§ WHAT THE TASK REQUIRES:
Where the string "machine" occurs in a line of the data below, that line should be copied.

GIVEN RECORDS section start

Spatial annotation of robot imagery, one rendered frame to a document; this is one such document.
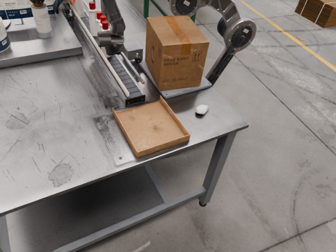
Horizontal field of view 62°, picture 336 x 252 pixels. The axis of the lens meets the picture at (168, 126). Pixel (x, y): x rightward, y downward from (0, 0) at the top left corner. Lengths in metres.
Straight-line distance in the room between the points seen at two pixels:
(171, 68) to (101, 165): 0.59
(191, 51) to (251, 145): 1.35
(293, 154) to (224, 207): 0.87
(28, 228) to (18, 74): 0.85
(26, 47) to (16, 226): 1.01
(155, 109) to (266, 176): 1.27
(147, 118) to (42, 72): 0.67
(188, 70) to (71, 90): 0.62
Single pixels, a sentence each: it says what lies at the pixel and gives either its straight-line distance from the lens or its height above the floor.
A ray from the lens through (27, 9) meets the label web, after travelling 2.08.
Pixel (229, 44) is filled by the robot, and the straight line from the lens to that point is 2.08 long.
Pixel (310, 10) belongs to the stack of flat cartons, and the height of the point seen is 0.13.
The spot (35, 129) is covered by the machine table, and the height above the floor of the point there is 0.83.
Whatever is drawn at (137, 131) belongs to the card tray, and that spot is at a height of 0.83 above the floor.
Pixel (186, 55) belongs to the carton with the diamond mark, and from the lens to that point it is 1.41.
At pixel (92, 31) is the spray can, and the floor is 0.92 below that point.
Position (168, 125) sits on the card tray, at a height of 0.83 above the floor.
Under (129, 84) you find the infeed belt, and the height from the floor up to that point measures 0.88.
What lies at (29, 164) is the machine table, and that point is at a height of 0.83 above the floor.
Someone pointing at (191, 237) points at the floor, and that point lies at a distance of 1.95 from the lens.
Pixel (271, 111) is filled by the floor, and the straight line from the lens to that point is 2.98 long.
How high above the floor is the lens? 1.77
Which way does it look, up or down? 45 degrees down
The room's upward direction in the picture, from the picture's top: 8 degrees clockwise
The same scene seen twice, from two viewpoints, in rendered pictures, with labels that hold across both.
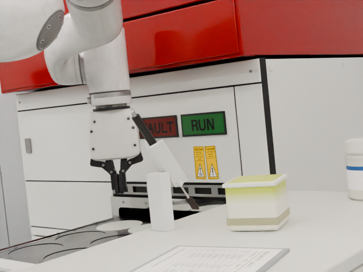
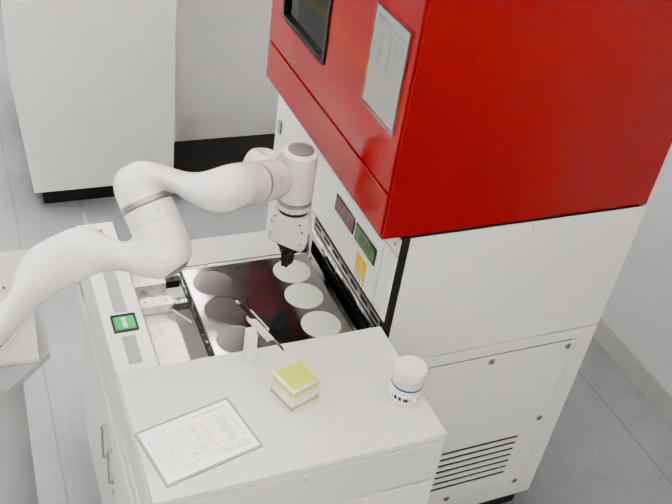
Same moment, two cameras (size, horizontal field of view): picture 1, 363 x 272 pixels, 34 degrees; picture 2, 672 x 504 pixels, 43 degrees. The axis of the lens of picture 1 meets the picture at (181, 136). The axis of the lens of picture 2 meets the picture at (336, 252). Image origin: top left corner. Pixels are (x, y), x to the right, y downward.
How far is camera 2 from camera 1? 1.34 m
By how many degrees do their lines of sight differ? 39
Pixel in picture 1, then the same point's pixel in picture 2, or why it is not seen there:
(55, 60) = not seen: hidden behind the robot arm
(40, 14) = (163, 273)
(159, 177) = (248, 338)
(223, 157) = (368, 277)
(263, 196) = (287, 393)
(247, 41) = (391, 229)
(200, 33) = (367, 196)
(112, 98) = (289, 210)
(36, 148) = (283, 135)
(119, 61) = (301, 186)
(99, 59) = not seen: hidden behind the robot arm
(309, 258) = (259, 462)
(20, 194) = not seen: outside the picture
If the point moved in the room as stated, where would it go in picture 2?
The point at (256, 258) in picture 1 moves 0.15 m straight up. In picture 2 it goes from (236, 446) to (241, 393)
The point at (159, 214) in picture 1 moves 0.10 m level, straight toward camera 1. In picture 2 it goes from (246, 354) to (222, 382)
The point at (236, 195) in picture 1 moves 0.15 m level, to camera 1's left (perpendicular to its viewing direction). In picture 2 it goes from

GIVEN RECORDS section end

§ FINAL ANSWER:
The spot (35, 129) is covered by the machine table, and the height above the floor of the point there is 0.83.
What lies at (29, 164) is the machine table, and that point is at a height of 0.83 above the floor.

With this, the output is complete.